In addition, since the steel strip 10 is sandwiched by the upper and lower hollow rolls 1b and 1, vibration caused by the annotation is suppressed. As a result, the variation of lift-off L becomes small, and the detection accuracy of a defect improves.

15 and 16 are cross-sectional views showing the schematic configuration of a magnetic stripping apparatus for thin steel strips according to another embodiment of the present invention. In addition, the same reference numerals are attached to the same parts as the magnetic flaw detectors shown in FIGS. 13 and 14. Therefore, detailed description of overlapping portions is omitted.

In this embodiment, the magnetic sensor 7 having the same configuration as the magnetic sensor 7b housed in the hollow roll 1b on the lower side is disposed between the magnetic poles of the magnetizer 4. .

17 is a diagram showing a system of the entire magnetic inspection apparatus. The thin steel strip 10 continuously fed from the supply reel 12 is guided to the pair of hollow rolls 1 and 1b through the front presses 13a and 13b and is passed between the hollow rolls 1 and 1b. And it is wound at a constant speed on the winding roll 5 passing through the rear pressing rolls (14a, 14b). The magnetization power supply device 16 is connected to the lower hollow roll 1 via the power cable 8. The signal processing circuits 17a and 17 are connected to the hollow rolls 1 and 1b via signal cables 9 and 9a. Each defect signal y ₁ , y ₂ output from each of the signal processing circuits 17, 17a is input to the data processing apparatus 18. The data processing apparatus 18 calculates the defect size a and the defect occurrence position X ₁ using the inputted defect signals y ₁ and y ₂ . The calculated defect size a and the defect occurrence position X _l are displayed on the display device 19 using, for example, a CRT display tube.

Next, a procedure for calculating the defect occurrence position X ₁ and the defect size a in the thickness direction of the thin steel strip 10 using this magnetic flaw detector will be described.

Since the pair of hollow rolls 1b and 1 are in contact with the front and rear surfaces of the thin steel strip 10, the distances to the front and rear surfaces of the magnetic sensors 7b and 7 and the thin steel strip 10 are kept constant. . Therefore, the leakage magnetic flux values Y _l and Y ₂ detected by the magnetic sensors 7b and 7 in the case of a defect, up to the defect size (a) and the defect, as shown in equation (1) (2) It can be expressed as a function of the distance of, i.e., the depth (X ₁ , X ₂ ) at the surface of the magnetic sensor side.

Yl = Fl (Xl, a) ‥‥‥ (1)

Y2 = F2 (X2, a) ‥‥‥ (2)

Each of these functions F1 and F2 can be approximated with an exponential decay curve, for example as shown in FIG. In the examples, (1) and (2) are approximated by exponential functions as shown in the following equation (3) and (4).
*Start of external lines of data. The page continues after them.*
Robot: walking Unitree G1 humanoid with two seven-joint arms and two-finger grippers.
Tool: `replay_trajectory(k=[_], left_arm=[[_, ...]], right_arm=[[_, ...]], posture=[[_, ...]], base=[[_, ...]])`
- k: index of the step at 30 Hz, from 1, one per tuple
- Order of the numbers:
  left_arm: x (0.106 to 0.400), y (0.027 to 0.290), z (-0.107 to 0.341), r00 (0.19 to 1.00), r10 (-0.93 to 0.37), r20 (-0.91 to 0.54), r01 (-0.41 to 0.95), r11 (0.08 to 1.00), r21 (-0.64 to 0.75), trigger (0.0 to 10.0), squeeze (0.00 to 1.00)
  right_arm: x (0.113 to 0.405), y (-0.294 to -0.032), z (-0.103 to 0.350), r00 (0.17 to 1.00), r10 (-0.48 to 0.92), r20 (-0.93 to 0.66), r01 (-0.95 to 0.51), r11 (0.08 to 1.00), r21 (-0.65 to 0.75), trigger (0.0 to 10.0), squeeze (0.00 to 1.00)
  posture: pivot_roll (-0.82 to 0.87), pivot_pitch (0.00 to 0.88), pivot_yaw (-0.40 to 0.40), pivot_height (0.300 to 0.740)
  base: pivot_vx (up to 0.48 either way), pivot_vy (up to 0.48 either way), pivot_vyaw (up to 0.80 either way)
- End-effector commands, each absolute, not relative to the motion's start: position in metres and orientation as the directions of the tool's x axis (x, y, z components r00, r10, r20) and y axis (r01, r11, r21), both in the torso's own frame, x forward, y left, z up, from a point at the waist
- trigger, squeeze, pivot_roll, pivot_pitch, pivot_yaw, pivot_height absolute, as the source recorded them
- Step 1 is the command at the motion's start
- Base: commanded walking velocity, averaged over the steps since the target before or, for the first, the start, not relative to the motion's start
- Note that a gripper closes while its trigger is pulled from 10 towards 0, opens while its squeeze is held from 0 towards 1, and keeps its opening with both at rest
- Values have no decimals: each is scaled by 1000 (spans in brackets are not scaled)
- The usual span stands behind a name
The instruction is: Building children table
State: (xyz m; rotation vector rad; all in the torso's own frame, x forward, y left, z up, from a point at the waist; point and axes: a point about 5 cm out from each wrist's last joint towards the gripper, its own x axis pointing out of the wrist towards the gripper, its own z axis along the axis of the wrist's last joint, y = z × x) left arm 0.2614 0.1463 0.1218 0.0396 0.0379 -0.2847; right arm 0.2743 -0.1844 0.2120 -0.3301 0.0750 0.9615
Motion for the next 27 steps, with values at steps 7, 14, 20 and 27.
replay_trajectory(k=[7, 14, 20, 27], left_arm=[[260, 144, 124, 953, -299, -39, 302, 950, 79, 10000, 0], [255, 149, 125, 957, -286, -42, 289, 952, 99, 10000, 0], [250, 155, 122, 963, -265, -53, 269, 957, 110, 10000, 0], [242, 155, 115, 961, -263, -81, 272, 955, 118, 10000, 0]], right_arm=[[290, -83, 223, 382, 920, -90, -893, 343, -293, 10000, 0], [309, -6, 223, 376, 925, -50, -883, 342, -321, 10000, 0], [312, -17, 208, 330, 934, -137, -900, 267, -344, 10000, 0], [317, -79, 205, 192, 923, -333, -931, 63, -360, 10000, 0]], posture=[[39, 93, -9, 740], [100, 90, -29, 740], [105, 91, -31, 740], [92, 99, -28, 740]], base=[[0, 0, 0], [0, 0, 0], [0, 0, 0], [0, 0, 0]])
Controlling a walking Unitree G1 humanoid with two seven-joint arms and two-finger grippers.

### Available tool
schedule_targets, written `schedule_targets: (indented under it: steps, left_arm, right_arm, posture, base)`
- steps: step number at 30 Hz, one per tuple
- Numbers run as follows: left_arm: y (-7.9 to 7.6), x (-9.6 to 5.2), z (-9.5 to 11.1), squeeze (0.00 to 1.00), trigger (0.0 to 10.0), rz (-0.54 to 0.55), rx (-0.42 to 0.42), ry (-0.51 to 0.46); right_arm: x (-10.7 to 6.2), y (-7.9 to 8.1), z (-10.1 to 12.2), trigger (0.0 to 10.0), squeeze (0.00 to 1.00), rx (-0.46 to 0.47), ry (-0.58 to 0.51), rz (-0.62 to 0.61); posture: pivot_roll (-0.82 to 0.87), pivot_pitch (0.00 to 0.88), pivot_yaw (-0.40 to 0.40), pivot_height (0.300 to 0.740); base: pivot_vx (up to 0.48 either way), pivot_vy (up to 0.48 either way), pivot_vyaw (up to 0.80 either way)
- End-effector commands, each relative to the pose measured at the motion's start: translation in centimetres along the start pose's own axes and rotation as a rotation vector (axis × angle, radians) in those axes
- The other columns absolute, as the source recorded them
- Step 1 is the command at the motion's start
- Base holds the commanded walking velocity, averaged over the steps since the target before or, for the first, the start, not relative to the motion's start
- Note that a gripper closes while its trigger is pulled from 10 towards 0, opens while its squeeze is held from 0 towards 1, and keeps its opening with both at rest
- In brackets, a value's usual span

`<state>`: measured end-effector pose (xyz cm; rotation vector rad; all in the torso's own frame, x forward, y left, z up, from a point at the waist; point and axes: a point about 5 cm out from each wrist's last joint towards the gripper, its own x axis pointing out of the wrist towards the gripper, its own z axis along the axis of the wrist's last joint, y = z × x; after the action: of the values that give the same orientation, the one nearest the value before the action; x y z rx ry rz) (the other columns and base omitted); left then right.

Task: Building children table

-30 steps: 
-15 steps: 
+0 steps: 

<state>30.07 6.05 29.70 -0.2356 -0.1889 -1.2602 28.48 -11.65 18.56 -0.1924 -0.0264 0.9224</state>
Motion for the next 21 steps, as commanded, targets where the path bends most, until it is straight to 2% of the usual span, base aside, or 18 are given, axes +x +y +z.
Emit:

Yl = Cll exp [012X1 + a] ‥‥‥ (3)

Y2 = C2l exp [C22X2 + a] ‥‥‥ (4)

However, Cll, Cl2, C2l, and C22 are constants previously determined experimentally.

In addition, the thickness (T) of the steel strip is predetermined

T = X1 + X2 ‥‥‥ (5)

to be. Therefore, as the simultaneous equations of (3) (4) (5) are solved, the defect size a and the defect position X ₁ are obtained.

19 is a diagram schematically showing a process of calculating the defect position Xl and the defect size a. When the defect scale a changes to a = a3, a = a2 and a = a1, the characteristic of the defect signal y ₂ is moved in parallel in the right direction.

In addition, when the defect scale a changes to a = a3, a = a2 and a = al, the characteristic of the defect signal y ₂ moves in parallel to the left direction.

Therefore, the specific phase points corresponding to the measured signal values Y ₁ are bl, b2 and b3. Similarly, the points of the characteristic field corresponding to the measured signal value Y ₂ are C ₁ , C ₂ , C ₃ ,. Therefore, the points at which the defect sizes a are the same and satisfy each signal value Y ₁ and Y ₂ at the same time are b2 and c2. Therefore, the position X ₁ and the defect occurrence position corresponding to the points b2 and c2 become the defect size a ₂ at that time and the defect size a of the defect.

According to the magnetic flaw detector of the thin steel strip configured as described above, the thin steel strip detected by the magnetic sensors 7b and 7 disposed in the pair of hollow rolls 1b and 1 facing each other by sandwiching the thin steel strip 10 as a flaw detection target ( In each defect signal y ₁ , y ₂ of 10), a simple calculation equation can accurately grasp the position (X ₁ ) and the defect size (a) of the defects existing on the surface and inside of the steel strip 10.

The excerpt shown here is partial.